OBJECTIVES: The purpose of this study was to determine whether p38
mitogen-activated protein kinase (p38-MAPK) contributes to
tumor necrosis factor-alpha (TNFalpha)-induced contractile depression. BACKGROUND:
Tumor necrosis factor has both beneficial and detrimental consequences that may result from the
activation of different downstream pathways.

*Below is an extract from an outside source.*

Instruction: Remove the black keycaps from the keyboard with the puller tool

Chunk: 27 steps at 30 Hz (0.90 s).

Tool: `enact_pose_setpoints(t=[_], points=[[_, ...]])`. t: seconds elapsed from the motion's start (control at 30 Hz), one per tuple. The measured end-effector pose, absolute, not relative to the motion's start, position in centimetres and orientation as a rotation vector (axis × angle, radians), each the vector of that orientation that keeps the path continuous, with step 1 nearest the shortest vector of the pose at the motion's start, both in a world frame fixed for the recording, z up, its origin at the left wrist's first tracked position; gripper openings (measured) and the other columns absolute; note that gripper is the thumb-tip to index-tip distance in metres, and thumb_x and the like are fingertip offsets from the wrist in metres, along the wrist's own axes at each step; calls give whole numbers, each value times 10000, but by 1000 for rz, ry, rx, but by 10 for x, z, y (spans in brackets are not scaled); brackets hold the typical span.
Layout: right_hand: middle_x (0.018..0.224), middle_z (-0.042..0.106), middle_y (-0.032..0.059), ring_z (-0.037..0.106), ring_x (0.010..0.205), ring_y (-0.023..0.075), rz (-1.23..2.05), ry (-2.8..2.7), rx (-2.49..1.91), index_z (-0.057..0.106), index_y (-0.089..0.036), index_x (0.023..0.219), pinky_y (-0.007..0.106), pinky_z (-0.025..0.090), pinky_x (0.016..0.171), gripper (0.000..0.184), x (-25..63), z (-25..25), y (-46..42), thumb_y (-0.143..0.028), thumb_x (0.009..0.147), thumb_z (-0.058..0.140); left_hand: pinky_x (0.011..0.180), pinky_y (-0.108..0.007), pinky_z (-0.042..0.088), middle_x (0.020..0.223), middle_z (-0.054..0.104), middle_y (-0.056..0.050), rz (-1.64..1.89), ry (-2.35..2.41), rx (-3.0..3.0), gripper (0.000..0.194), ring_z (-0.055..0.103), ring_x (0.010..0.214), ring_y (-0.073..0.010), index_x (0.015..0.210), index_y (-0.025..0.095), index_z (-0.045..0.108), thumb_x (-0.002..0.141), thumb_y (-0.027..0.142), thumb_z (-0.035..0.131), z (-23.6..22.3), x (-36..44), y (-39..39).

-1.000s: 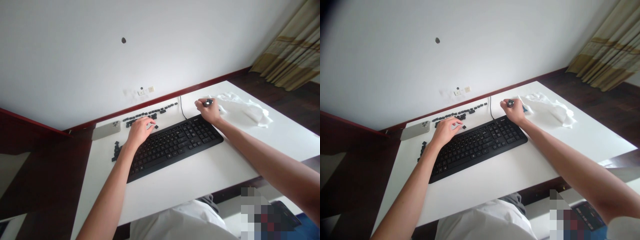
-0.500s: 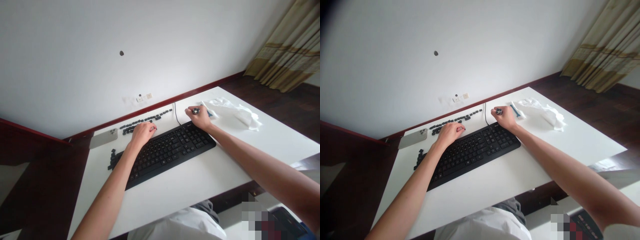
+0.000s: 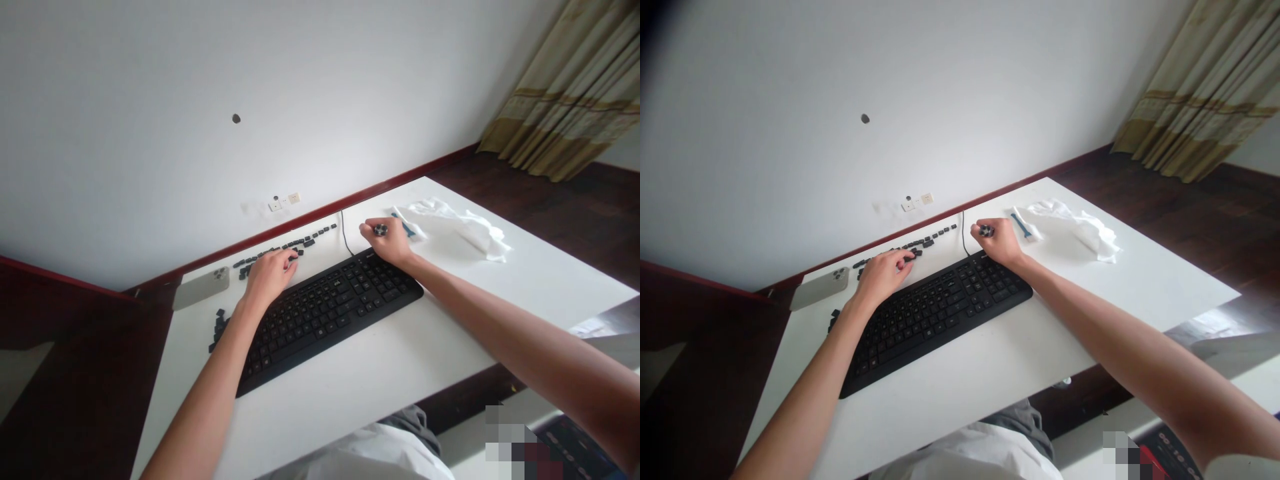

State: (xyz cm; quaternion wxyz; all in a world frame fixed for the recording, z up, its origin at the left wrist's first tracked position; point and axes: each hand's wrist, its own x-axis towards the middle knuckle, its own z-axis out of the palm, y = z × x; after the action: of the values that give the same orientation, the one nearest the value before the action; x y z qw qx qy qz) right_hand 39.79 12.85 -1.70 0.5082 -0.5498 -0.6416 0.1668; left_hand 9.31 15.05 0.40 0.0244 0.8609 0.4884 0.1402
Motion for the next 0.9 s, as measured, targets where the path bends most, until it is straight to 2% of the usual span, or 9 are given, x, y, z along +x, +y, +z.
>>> enact_pose_setpoints(t=[0.13, 0.2, 0.23, 0.33, 0.43, 0.6, 0.9], points=[[606, 239, -36, 244, 585, 108, 442, -1523, -1331, 256, -214, 600, 307, 212, 554, 399, 396, -19, 130, -248, 882, 536, 755, -307, 503, 842, 663, -9, 518, 1388, 2561, 199, 627, 802, -176, 1073, 251, 734, 1005, 377, 596, 18, 67, 85], [606, 231, -37, 239, 584, 108, 449, -1508, -1347, 238, -218, 605, 310, 203, 548, 411, 396, -21, 131, -250, 884, 538, 824, -326, 533, 962, 679, -36, 499, 1295, 2536, 248, 639, 905, -190, 1142, 258, 720, 1007, 426, 598, 19, 57, 46], [603, 228, -38, 239, 583, 108, 450, -1506, -1357, 237, -219, 603, 311, 200, 546, 416, 396, -21, 132, -253, 886, 539, 901, -359, 540, 1057, 680, -59, 522, 1262, 2564, 296, 639, 1004, -216, 1190, 257, 709, 985, 455, 630, 17, 52, 28], [588, 248, -39, 257, 576, 110, 468, -1513, -1394, 273, -218, 585, 314, 203, 545, 412, 396, -24, 133, -266, 899, 535, 1096, -524, 474, 1372, 593, -110, 430, 1248, 2741, 594, 534, 1291, -337, 1387, 295, 631, 871, 570, 739, 2, 39, -10], [569, 293, -38, 286, 568, 115, 496, -1534, -1426, 315, -219, 576, 316, 216, 544, 407, 397, -27, 135, -280, 908, 542, 1161, -553, 437, 1534, 482, -114, 347, 1288, 2803, 667, 433, 1423, -368, 1480, 292, 558, 885, 536, 735, -17, 27, -20], [551, 309, -37, 285, 556, 121, 470, -1530, -1451, 311, -227, 568, 317, 228, 533, 447, 398, -31, 137, -326, 928, 557, 1192, -537, 432, 1557, 480, -100, 306, 1264, 2832, 587, 410, 1469, -333, 1520, 290, 513, 981, 501, 614, -30, 14, -7], [535, 351, -34, 299, 551, 123, 440, -1562, -1421, 335, -224, 568, 298, 251, 524, 426, 399, -31, 138, -322, 924, 547, 1192, -549, 454, 1533, 522, -98, 386, 1162, 2827, 604, 449, 1455, -336, 1521, 312, 517, 965, 516, 634, -32, 11, 5]])
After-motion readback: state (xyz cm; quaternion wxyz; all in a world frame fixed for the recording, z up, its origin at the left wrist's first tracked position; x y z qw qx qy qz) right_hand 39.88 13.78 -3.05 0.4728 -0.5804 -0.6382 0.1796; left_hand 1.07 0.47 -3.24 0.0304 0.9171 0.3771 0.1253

Tumor necrosis factor activates p38-MAPK, a stress-responsive
kinase implicated in contractile depression and
cardiac injury. METHODS: In isolated
hearts from
mice lacking the p38-MAPK activator,
MAPK kinase 3 (
MKK3), perfused at constant
coronary pressure or
flow, we measured the
left ventricular developed pressure (LVDP) and the relationship between
end-diastolic volume and LVDP in the presence and absence of 10 ng/ml TNFalpha. RESULTS: Within 15 min at constant pressure, TNFalpha significantly reduced LVDP and
coronary flow in outbred and mkk3(+/+)
mice. This early negative
inotropic effect was associated with a marked
phosphorylation of both p38-MAPK and its indirect
substrate,
HSP27. In
hearts lacking
MKK3, TNFalpha failed to activate p38-MAPK or to cause significant contractile dysfunction. The actions of TNFalpha were similarly
attenuated in MAPK-activated
protein kinase 2 (MK2)-deficient
hearts, which have a marked reduction in
myocardial p38-MAPK protein content, and by the p38-MAPK
catalytic site inhibitor SB203580 (1 micromol/l). Under conditions of constant
coronary flow, the p38-MAPK
activation and contractile depression induced by TNFalpha, though
attenuated, remained sensitive to the absence of
MKK3 or the presence of SB203580. The role of p38-MAPK in TNFalpha-induced contractile depression was confirmed in isolated murine
cardiac myocytes exposed to SB203580 or lacking
MKK3. CONCLUSIONS:
Tumor necrosis factor activates p38-MAPK in the intact
heart and in isolated
cardiac myocytes through
MKK3. This
activation likely contributes to the early cardiodepressant action of TNFalpha.